雨宮:第1話、第2話からもそうなのですが、佐藤は「双見が誰かに褒められる」と本当に嬉しそうなんですよね。第1話で双見のカラーイラストを浅倉に褒められた時もそうで、個人的に佐藤の大好きなところのひとつなんです。

“ただの仕事相手”なら、いくら担当作家でもそんなに嬉しいとはならないハズ。佐藤は双見の才能をちゃんと認めているし大切な存在だと思っていて、作家としてだけじゃなく、人としても「不器用なやつだな、手がかかるな」と思いながらも、ちゃんと色々な形での“好き”という感情がある。だからこそ、双見が褒められるとあれだけ嬉しいんだと思うんです。佐藤の愛情深いところが大好きなので、第3話のBパートもとても良いシーンでした。

また第3話では、塔子さんのセリフを見ても、自分たちが生きる世界と向き合っていないと出てこない言葉が随所に散りばめられていて。そんなところも本当に素敵だなと思いました。

──先生は第3話をどのようにご覧になりましたか?

くずしろ:本当に雨宮さんの佐藤が良すぎて……「本人に言いなよ!」って思うくらい優しいんですよ(笑)。おっしゃっていただいたように、「双見が誰かに褒められる」と嬉しさを感じる佐藤に可愛いさを感じましたし、私自身が浅く認識してたのではないかと思うくらい、雨宮さんの演技に愛が滲み出ていました。

クールだけどお茶目で、直接褒めないところも佐藤らしい。浅倉が褒めてくれたらチョコをあげようとしたり、塔子に「(双見も)天才ですよね」と言われたら「私もそう思っています」と返したり。

原作では「本人に言えよ」と、少しギャグっぽく描いたところもあったのですが、雨宮さんの演技が乗ると愛が強すぎてギャグにならないんです(笑)。クールさを残しつつ、可愛らしい、愛らしい人になっていくのがスゴいなぁと思います。

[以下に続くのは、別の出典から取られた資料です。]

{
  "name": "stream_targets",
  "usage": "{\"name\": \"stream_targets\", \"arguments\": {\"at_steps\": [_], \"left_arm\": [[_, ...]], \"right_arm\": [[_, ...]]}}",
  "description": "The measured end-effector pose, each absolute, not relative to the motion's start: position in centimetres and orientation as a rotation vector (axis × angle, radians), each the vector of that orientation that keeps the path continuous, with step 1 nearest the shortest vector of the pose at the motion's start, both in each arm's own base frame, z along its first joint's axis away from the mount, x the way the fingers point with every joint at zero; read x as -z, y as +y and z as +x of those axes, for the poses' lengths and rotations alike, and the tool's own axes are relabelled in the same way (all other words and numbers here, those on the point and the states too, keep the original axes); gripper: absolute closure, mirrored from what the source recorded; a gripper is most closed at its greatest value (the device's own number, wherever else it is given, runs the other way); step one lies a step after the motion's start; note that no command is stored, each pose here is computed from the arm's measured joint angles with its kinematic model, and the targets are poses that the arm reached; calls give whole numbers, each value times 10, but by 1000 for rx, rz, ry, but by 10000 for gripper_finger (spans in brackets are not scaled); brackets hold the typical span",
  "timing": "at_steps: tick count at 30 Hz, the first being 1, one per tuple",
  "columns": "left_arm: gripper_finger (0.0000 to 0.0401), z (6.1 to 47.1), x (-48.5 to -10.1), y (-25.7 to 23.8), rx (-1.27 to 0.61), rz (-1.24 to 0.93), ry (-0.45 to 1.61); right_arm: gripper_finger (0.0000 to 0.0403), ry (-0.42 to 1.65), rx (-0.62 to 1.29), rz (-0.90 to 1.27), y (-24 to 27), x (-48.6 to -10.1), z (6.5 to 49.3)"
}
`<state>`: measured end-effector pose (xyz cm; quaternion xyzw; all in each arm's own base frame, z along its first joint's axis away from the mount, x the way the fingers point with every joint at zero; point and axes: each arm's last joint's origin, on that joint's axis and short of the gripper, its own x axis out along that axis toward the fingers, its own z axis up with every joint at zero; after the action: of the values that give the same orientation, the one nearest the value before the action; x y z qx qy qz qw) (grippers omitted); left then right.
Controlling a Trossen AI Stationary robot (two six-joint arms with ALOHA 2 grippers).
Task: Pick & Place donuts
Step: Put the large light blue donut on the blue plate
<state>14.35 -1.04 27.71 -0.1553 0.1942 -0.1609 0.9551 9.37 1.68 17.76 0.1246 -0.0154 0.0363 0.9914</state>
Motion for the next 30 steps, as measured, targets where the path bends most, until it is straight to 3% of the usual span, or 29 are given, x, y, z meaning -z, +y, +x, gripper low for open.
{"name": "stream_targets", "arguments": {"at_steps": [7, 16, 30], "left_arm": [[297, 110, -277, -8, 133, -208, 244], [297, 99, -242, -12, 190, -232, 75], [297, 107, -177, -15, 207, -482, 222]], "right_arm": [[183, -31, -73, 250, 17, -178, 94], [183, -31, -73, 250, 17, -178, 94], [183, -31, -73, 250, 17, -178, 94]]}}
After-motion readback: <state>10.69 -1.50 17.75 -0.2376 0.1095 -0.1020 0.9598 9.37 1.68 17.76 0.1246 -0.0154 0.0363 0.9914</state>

雨宮:色々なタイプの声優さんがいらっしゃると思いますが、私は絵のあるものに声をつけるのが好きなタイプなんです。ドラマCDのように絵がない状態で演じることもありますが、私は絵の情報に助けられることが多いし、キャラクターの表情から抱いた気持ちや聞こえてきた声を再現、表現したいという気持ちが強くて。

先生の絵から「今の佐藤、めちゃくちゃ嬉しく思ってるじゃん……!」と感じたからこそ出てきた声や演技だと思っています。だからとにかく、先生に「ありがとうございます」という気持ちです(笑)。